In the meantime, Whittington, who has written about academic freedom for The Chronicle, suspects instructors will probably try to cover their bases by “shoehorning” a range of readings into their syllabi. That could make courses less “intellectually coherent,” particularly if a professor doesn’t normally teach a given perspective or isn’t as familiar with it, he added.
And while the law directs faculty members to “expose students to scholarly works from a variety of political or ideological frameworks,” it doesn’t specify what form that exposure must take, in what context, or how thorough it should be. For example, it’s not clear whether competing viewpoints must be given equal weight in readings, discussions, or assignments, even if the scholarly consensus leans markedly in one direction.
That exposure could lead in a different direction than the one Whittington said the bill’s proponents probably intended. Faculty members who do not normally teach critical race theory, for instance, might think they need to do so to satisfy the intellectual-diversity standard. Students, too, could push their professors to include more left-leaning perspectives in class, while administrators would set a priority on minimizing complaints filed through the new system the law establishes.

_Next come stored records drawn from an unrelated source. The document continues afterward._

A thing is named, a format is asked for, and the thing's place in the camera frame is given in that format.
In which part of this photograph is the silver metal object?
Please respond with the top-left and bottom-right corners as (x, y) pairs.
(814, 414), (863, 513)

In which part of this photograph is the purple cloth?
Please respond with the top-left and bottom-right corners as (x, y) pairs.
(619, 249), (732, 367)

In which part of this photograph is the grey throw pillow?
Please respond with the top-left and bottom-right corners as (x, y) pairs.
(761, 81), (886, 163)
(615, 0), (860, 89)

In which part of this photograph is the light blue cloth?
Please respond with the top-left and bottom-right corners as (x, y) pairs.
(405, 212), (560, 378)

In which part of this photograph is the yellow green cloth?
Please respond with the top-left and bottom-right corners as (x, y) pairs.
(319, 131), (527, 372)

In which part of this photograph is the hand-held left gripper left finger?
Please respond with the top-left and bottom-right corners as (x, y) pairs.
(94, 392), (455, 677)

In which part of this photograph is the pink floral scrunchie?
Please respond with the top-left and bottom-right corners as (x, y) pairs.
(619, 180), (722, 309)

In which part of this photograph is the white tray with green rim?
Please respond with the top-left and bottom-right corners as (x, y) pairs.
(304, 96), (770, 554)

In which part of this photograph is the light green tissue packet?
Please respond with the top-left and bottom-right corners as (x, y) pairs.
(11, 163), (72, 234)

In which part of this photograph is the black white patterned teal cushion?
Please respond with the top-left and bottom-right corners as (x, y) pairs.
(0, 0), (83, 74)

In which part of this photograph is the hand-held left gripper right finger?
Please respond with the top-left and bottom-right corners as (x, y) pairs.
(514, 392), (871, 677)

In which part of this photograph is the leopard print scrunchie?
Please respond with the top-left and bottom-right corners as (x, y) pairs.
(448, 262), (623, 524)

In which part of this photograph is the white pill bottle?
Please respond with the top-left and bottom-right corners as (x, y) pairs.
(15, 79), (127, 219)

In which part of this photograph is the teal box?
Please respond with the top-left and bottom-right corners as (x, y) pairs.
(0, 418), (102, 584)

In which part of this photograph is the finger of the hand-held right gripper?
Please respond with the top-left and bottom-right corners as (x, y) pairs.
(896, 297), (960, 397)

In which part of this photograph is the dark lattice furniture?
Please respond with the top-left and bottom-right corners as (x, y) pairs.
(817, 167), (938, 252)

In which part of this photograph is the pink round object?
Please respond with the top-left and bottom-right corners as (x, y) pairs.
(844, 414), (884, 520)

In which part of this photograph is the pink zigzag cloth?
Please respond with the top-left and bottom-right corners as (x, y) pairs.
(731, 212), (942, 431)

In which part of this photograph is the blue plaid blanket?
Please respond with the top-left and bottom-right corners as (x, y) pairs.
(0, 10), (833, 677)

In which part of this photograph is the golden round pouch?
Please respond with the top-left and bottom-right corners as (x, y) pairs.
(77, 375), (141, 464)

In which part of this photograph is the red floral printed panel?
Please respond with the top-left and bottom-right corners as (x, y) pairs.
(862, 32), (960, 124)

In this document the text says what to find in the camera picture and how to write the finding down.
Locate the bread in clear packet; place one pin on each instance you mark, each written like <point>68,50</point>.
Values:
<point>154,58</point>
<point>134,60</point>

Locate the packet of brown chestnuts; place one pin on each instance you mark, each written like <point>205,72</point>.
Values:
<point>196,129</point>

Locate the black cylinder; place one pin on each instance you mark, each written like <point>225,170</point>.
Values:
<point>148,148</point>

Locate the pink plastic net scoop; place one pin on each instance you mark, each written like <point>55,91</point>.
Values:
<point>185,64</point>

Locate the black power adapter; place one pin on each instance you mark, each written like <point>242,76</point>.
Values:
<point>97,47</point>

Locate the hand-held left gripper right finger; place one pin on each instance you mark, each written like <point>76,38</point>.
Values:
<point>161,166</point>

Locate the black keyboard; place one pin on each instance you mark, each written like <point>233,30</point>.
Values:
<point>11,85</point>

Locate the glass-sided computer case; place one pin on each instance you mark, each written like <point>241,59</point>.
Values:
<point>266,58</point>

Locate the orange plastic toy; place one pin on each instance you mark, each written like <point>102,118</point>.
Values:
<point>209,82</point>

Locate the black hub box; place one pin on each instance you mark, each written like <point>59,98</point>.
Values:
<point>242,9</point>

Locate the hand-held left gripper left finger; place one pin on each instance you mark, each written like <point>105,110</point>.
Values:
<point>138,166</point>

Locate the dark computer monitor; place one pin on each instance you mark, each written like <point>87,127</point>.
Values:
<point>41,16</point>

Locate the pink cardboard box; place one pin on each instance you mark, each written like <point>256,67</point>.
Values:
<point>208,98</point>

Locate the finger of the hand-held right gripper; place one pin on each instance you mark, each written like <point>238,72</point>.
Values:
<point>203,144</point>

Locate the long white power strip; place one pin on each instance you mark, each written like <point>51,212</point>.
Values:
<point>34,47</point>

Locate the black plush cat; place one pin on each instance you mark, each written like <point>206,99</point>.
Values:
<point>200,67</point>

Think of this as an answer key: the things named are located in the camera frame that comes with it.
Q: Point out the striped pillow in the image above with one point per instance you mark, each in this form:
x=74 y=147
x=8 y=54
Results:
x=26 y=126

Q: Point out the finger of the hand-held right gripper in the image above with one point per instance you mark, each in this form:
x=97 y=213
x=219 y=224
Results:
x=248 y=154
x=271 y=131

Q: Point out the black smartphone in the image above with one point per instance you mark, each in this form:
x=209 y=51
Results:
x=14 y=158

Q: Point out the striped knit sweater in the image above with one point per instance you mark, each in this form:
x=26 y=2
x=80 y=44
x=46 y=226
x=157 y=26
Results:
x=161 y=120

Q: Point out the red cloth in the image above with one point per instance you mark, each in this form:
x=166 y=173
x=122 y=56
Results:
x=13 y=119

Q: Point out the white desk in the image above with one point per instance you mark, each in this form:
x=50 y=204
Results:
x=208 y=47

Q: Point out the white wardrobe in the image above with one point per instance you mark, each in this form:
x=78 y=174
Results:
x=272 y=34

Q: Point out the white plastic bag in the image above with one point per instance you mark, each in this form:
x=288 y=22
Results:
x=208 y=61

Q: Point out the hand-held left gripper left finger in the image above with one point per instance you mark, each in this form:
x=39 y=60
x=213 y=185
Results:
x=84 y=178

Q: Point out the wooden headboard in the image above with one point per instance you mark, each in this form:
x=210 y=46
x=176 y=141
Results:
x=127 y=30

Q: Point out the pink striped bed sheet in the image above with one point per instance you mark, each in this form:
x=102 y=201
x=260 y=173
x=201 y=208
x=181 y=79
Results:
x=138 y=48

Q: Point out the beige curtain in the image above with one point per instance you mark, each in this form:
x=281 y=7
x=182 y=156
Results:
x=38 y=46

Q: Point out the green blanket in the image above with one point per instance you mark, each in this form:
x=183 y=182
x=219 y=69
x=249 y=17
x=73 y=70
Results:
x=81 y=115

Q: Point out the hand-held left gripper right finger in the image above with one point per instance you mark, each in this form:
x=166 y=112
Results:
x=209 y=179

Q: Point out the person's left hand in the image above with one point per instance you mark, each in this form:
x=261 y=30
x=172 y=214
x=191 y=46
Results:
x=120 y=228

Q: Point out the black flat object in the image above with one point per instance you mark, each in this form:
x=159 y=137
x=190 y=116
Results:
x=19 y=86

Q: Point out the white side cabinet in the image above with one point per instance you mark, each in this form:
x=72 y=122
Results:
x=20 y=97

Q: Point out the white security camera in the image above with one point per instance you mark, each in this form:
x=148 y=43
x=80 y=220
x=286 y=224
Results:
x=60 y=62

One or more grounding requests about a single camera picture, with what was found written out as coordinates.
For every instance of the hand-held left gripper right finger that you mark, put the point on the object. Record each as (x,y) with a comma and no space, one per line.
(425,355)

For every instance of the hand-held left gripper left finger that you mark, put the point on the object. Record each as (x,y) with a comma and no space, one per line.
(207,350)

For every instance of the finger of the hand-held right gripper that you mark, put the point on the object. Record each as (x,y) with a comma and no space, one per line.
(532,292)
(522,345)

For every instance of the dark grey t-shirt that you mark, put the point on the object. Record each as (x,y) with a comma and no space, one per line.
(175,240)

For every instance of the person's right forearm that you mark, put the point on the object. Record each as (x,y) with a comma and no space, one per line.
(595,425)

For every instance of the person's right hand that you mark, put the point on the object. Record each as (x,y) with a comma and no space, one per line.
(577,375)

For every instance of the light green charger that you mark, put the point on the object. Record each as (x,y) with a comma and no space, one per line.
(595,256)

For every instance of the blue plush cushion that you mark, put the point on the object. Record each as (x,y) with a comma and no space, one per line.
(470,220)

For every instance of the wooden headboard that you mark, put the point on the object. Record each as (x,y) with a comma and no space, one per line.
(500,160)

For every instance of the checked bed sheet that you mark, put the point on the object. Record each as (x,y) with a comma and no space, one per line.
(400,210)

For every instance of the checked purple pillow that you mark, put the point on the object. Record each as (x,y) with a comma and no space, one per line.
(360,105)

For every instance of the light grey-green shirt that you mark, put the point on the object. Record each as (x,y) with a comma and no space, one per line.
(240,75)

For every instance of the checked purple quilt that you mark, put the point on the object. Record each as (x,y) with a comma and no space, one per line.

In that way, Whittington said, Indiana’s law differs from other legislation that addresses “divisive concepts.” Rather than declare particular subjects off limits, the new law is written to expand the scope of views included in a given course. Such an approach could make legal challenges to Indiana’s law more difficult, he said, and it’s possible lawmakers hoped it would fare better in the court of public opinion, too. “I wouldn’t be surprised if they also thought this would go over better with faculty,” he said. “You’re not telling them to stop teaching things. You’re telling them just to add new things to the toolbox.”
‘A Political Demand’
But faculty leaders at many of Indiana’s public universities came out forcefully against the measure before Holcomb signed it. Ball State University’s chapter of the American Association of University Professors, for instance, said that it would contravene the national AAUP’s 1915 statement, which safeguards instructors’ “freedom of inquiry and research; freedom of teaching within the university or college; and freedom of extramural utterance and action.” The American Civil Liberties Union of Indiana, the Foundation for Individual Rights and Expression, the American Historical Association, and the Modern Language Association, among others, also expressed opposition on academic-freedom grounds.
They’re right to do so, Fish said. “The idea of intellectual diversity as a requirement is a nonstarter because it’s always a demand from the outside, and therefore a political demand, that instructors organize their courses in a certain way.” It should be up to professors, he said, to determine based on their expertise which perspectives are introduced in class.
The term “intellectual diversity” itself carries a political valence, Fish said. It was introduced by the conservative activist David Horowitz “in the context of a complaint that faculties were made up of a disproportionate number of progressives rather than conservatives,” he said. “Even though that may in many departments be a fact, it’s not a fact that has any relationship to educational or pedagogical goals.”